TASK TO COMPLETE >> What is needed is an exact copy of the entries below, with the pictures left out.

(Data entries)
━━━━━━━━━━

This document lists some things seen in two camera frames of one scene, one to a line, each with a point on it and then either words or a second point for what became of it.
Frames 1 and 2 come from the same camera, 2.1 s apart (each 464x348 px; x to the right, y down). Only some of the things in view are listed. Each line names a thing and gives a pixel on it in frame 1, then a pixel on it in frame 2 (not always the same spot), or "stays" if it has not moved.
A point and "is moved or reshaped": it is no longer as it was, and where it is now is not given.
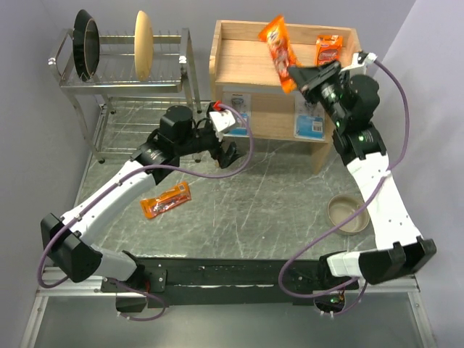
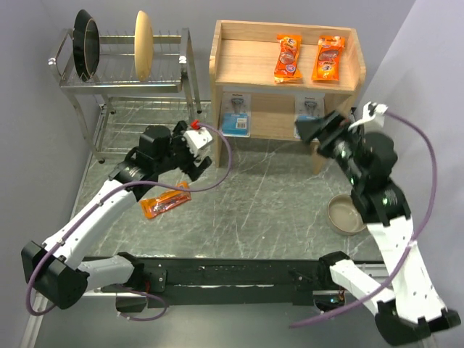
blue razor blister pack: [309, 119] stays
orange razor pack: [153, 206] stays
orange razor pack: [328, 48] stays
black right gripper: [306, 76] -> [315, 129]
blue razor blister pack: [242, 101] stays
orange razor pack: [281, 53] is moved or reshaped
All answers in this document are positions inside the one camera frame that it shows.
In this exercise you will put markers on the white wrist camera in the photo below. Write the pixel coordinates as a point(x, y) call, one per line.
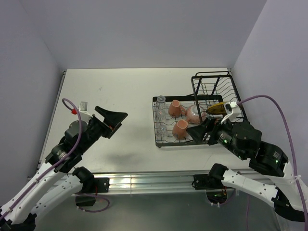
point(232, 111)
point(83, 110)

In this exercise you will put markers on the red floral patterned bowl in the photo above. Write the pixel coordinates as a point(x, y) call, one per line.
point(195, 115)

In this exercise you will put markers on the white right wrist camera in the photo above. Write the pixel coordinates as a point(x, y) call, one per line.
point(232, 111)

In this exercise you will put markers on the clear shot glass front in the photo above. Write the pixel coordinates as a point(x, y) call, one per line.
point(161, 131)

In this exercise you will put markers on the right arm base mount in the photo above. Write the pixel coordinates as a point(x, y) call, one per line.
point(215, 191)

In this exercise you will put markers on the black wire dish rack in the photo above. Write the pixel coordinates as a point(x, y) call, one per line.
point(209, 88)

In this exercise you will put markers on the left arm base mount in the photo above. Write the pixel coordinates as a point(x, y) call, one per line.
point(101, 185)

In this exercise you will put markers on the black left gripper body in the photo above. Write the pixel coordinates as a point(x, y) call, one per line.
point(96, 128)

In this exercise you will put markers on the yellow patterned plate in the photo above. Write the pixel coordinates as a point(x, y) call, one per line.
point(217, 109)

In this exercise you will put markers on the aluminium rail frame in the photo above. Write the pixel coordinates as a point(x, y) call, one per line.
point(161, 201)

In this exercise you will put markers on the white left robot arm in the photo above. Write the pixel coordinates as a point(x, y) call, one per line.
point(58, 178)

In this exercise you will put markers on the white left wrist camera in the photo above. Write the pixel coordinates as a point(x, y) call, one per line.
point(83, 110)

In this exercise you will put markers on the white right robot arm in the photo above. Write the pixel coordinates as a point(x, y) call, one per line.
point(244, 141)

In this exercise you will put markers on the clear shot glass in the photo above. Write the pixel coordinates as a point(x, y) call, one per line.
point(160, 102)
point(161, 131)
point(160, 114)

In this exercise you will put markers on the pink mug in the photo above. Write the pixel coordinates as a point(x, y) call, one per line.
point(179, 130)
point(176, 109)

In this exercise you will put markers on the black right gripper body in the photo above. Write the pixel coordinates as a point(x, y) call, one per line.
point(213, 124)

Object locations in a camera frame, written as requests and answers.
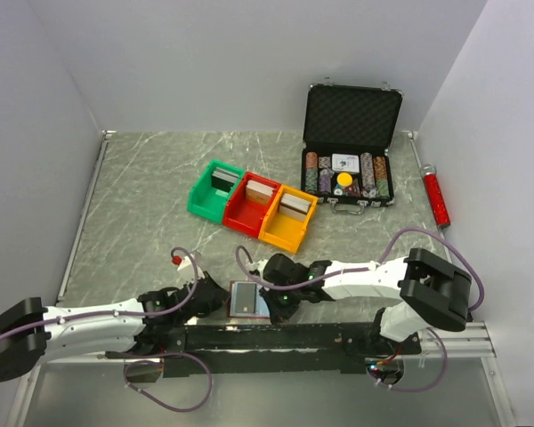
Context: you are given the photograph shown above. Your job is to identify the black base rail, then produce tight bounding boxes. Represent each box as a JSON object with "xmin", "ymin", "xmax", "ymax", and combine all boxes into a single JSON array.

━━━━━━━━━━

RESPONSE BELOW >>
This document lists some things seen in two camera frames of one scene, one to a line, each with a point on it and then either words or a second point for what became of it.
Frames 1 and 2 come from the same camera, 2.1 s apart (each 464x348 px; x to the right, y down). Only some of the things in view are listed. Each line names a thing and gives a pixel on it in frame 1, then a pixel on it in frame 2 (not always the same spot), or "stays" if it has not moved.
A point and "is moved or reshaped": it is no longer as it was, and where it is now is not given.
blue razor blister pack: [309, 119] stays
orange razor pack: [153, 206] stays
orange razor pack: [328, 48] stays
black right gripper: [306, 76] -> [315, 129]
blue razor blister pack: [242, 101] stays
orange razor pack: [281, 53] is moved or reshaped
All answers in this document are positions inside the one camera frame that it shows.
In this exercise you will put markers on the white wrist camera in the photo below. Write the pixel coordinates as a point(x, y) call, one per line.
point(232, 111)
point(83, 110)

In this exercise you will put markers on the red floral patterned bowl in the photo above. Write the pixel coordinates as a point(x, y) call, one per line.
point(195, 115)

In this exercise you will put markers on the white right wrist camera in the photo above. Write the pixel coordinates as a point(x, y) call, one per line.
point(232, 111)

In this exercise you will put markers on the clear shot glass front in the photo above. Write the pixel coordinates as a point(x, y) call, one per line.
point(161, 131)

In this exercise you will put markers on the right arm base mount in the photo above. Write the pixel coordinates as a point(x, y) call, one per line.
point(215, 191)

In this exercise you will put markers on the black wire dish rack in the photo above. Write the pixel coordinates as a point(x, y) call, one per line.
point(209, 88)

In this exercise you will put markers on the left arm base mount in the photo above. Write the pixel coordinates as a point(x, y) call, one per line.
point(101, 185)

In this exercise you will put markers on the black left gripper body in the photo above. Write the pixel coordinates as a point(x, y) call, one per line.
point(96, 128)

In this exercise you will put markers on the yellow patterned plate in the photo above. Write the pixel coordinates as a point(x, y) call, one per line.
point(217, 109)

In this exercise you will put markers on the aluminium rail frame in the photo above. Write the pixel coordinates as a point(x, y) call, one per line.
point(161, 201)

In this exercise you will put markers on the white left robot arm in the photo above. Write the pixel coordinates as a point(x, y) call, one per line.
point(58, 178)

In this exercise you will put markers on the white left wrist camera in the photo above. Write the pixel coordinates as a point(x, y) call, one per line.
point(83, 110)

In this exercise you will put markers on the white right robot arm in the photo above. Write the pixel coordinates as a point(x, y) call, one per line.
point(244, 141)

In this exercise you will put markers on the clear shot glass in the photo above. Write the pixel coordinates as a point(x, y) call, one per line.
point(160, 102)
point(161, 131)
point(160, 114)

In this exercise you will put markers on the pink mug in the photo above. Write the pixel coordinates as a point(x, y) call, one per line.
point(179, 130)
point(176, 109)

In this exercise you will put markers on the black right gripper body in the photo above. Write the pixel coordinates as a point(x, y) call, one per line.
point(213, 124)

Object locations in a camera frame, written as requests and answers.
Context: you are given the photograph shown above. Your job is to identify the black base rail, then produce tight bounding boxes. Represent each box as a JSON object with "xmin", "ymin", "xmax", "ymax", and combine all boxes into a single JSON array.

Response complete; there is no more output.